Amount of lornoxicam in tablet powder (mg)	Amount of standard drug added (mg)	% recovery estimated*   (mean ± S.D)	Standard error
4	2	100.17 ± 0.431	0.216
4	4	100.21 ± 0.205	0.102
4	6	99.99 ± 0.013	0.006

*Average of six determinations.

3.4. Interday, Intraday, and Intersubject Precision

Repeatability results indicated the precision under the same operating conditions over a short interval of time and interassay precision. Intermediate precision study expresses variation within laboratory conditions in different days.

In intra- and interday precision and intersubject variation study, coefficient of variation was not more than 1.0% indicating good intermediate precision.

3.5. Limit of Detection (LOD) and Limit of Quantitation (LOQ)

The value of LOD was 0.34 μg/mL and LOQ 1.038 μg/mL, respectively (Table 3).
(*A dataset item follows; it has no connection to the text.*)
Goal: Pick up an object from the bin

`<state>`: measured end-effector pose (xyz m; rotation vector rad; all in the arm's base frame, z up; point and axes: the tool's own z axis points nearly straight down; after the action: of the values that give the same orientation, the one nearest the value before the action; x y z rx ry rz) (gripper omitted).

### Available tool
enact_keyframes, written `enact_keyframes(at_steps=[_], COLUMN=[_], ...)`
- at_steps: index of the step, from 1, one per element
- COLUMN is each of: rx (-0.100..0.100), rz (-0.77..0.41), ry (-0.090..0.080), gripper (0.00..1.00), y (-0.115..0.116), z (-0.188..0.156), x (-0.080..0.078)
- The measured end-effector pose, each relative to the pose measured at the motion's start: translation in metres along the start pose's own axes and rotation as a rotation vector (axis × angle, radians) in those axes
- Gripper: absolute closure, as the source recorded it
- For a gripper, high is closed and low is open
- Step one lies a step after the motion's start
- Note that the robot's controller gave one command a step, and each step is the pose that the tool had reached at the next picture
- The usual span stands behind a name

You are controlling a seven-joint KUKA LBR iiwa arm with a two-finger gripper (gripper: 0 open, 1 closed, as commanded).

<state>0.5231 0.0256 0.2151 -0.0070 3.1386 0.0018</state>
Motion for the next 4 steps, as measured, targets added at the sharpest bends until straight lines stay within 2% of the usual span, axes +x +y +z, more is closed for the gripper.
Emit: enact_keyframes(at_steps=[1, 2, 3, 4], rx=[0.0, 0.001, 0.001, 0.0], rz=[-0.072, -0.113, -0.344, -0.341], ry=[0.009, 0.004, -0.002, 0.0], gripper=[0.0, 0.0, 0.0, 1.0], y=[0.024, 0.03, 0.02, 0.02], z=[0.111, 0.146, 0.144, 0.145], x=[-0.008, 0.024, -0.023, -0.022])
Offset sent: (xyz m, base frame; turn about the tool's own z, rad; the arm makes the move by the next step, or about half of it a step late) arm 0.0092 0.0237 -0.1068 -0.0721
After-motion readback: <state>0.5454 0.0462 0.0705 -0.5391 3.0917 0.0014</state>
These low values of LOD and LOQ indicated good sensitivity of the proposed method.

Table 3

Optical characteristics data and validation parameters.

Parameters	Values for lornoxicam
Working λ max in 2 M sodium benzoate	381 nm
Beer's law limit	4–24 µg/mL
Molar absorptivity	14.537 × 103
Correlation coefficient*	0.9998
Intercept*	0.0032
Slope*	0.03873
LOD*	0.34 µg/mL
LOQ*	1.038 µg/mL
Intraday precision* (CV)	0.0071
Interday precision* (CV)	0.0012
Intersubject precision* (CV)	0.0046

*Average of 6 determinations.

4. Conclusion

Thus a new method has been developed that is precise, simple, cost effective, accurate, and safe which has been validated. This proposed method which was developed on the principle of hydrotropic solubilization concept can be well employed in routine analysis of lornoxicam in tablets.